Pourquoi le temple de Karnak, l'un des plus vastes ensembles religieux de l'Égypte antique, a-t-il été édifié à cet endroit précis ? Une recherche récente met en évidence un lien inattendu entre la géographie du site et les anciennes croyances égyptiennes sur la création du monde, révisant les conceptions traditionnelles de ses origines.
Des archéologues ont réalisé l'étude géoarchéologique la plus détaillée jamais menée sur le site de Karnak, près de Louxor. En examinant des carottes de sédiment et des tessons de poterie, ils ont pu reconstituer l'évolution du paysage au fil des millénaires. Les résultats, publiés dans
Antiquity, indiquent que la zone était autrefois fréquemment inondée par le Nil, rendant l'installation humaine difficile.
L'étude révèle que le terrain de Karnak s'est formé comme une île élevée lorsque les bras du Nil ont creusé leurs lits à l'ouest et à l'est. Cette élévation naturelle a offert une base stable pour les premières habitations et constructions. Au cours des siècles, les chenaux fluviaux se sont éloignés, libérant de l'espace qui a permis au complexe templier de s'étendre progressivement sur une vaste superficie.

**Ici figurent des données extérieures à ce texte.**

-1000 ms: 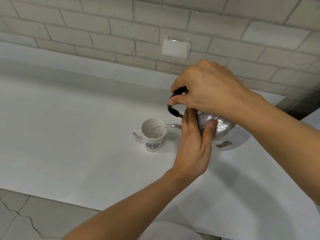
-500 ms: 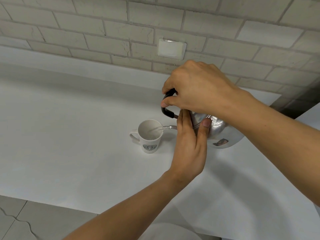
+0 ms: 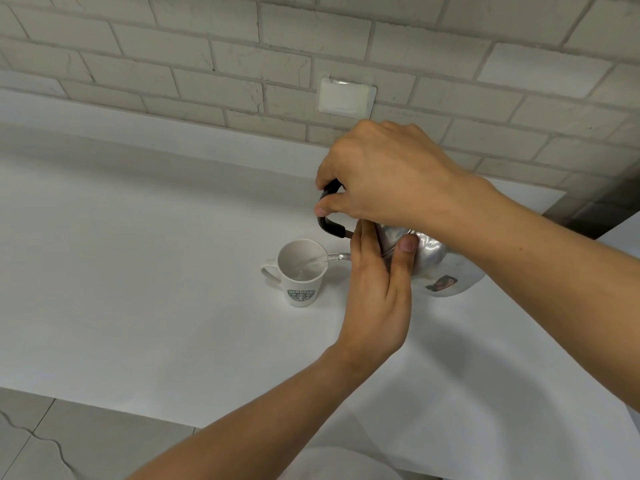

Un constat inattendu concerne le chenal oriental, qui s'est avéré bien défini et vraisemblablement plus large que le chenal occidental précédemment étudié. Les chercheurs notent que les cours d'eau ont directement influencé le développement architectural, avec de nouveaux édifices bâtis sur d'anciens lits comblés. Les égyptiens ont également façonné le fleuve en déversant des sables désertiques, probablement pour gagner des terres constructibles.
La configuration de cette île rappelle de manière frappante les récits de création égyptiens, où un dieu émerge d'un tertre surgissant des eaux primordiales. Il est possible que les dirigeants de Thèbes aient sélectionné cet emplacement pour incarner la demeure du dieu Amon-Rê (ou Ra-Amon), en accord avec cette imagerie mythologique. La retraite saisonnière des crues du Nil pouvait renforcer cette symbolique, faisant apparaître le tertre comme grandissant avec la baisse du niveau des eaux.
Au fil des âges, cette connexion entre l'environnement naturel et les croyances religieuses a sans doute joué un rôle dans l'expansion continue du temple, qui a duré près de trois millénaires. Les travaux se poursuivent maintenant sur la plaine d'inondation de Louxor, visant à comprendre comment les paysages ont modelé d'autres sites archéologiques majeurs.
Les récits de création dans l'Égypte antique
Les mythes de création égyptiens sont des récits fondamentaux qui expliquent l'origine du monde et des dieux, souvent liés à des éléments naturels comme l'eau et la terre. Ils diffèrent selon les époques et les régions, mais partagent des thèmes communs, tels que l'émergence d'un tertre primitif des eaux chaotiques.
Dans ces traditions, le dieu créateur, comme Atoum ou Rê, apparaît sur une butte de terre sèche qui symbolise la stabilité et la vie naissante. Cette imagerie est reprise dans des textes religieux et des représentations artistiques, montrant une vision égyptienne d'un cosmos organisé à partir du désordre aquatique.
Ces croyances n'étaient pas seulement abstraites ; elles influençaient la pratique religieuse et l'architecture. Les temples étaient souvent conçus pour imiter ou commémorer ces scènes mythologiques, servant de lieux où les dieux pouvaient résider et où les rituels pouvaient perpétuer cet ordre cosmique.
La découverte à Karnak d'une île correspondant à cette description indique que les anciens Égyptiens ont peut-être choisi des sites en harmonie avec leurs récits sacrés, intégrant la géographie naturelle dans leur système de croyances pour renforcer la légitimité et la signification spirituelle de leurs constructions monumentales.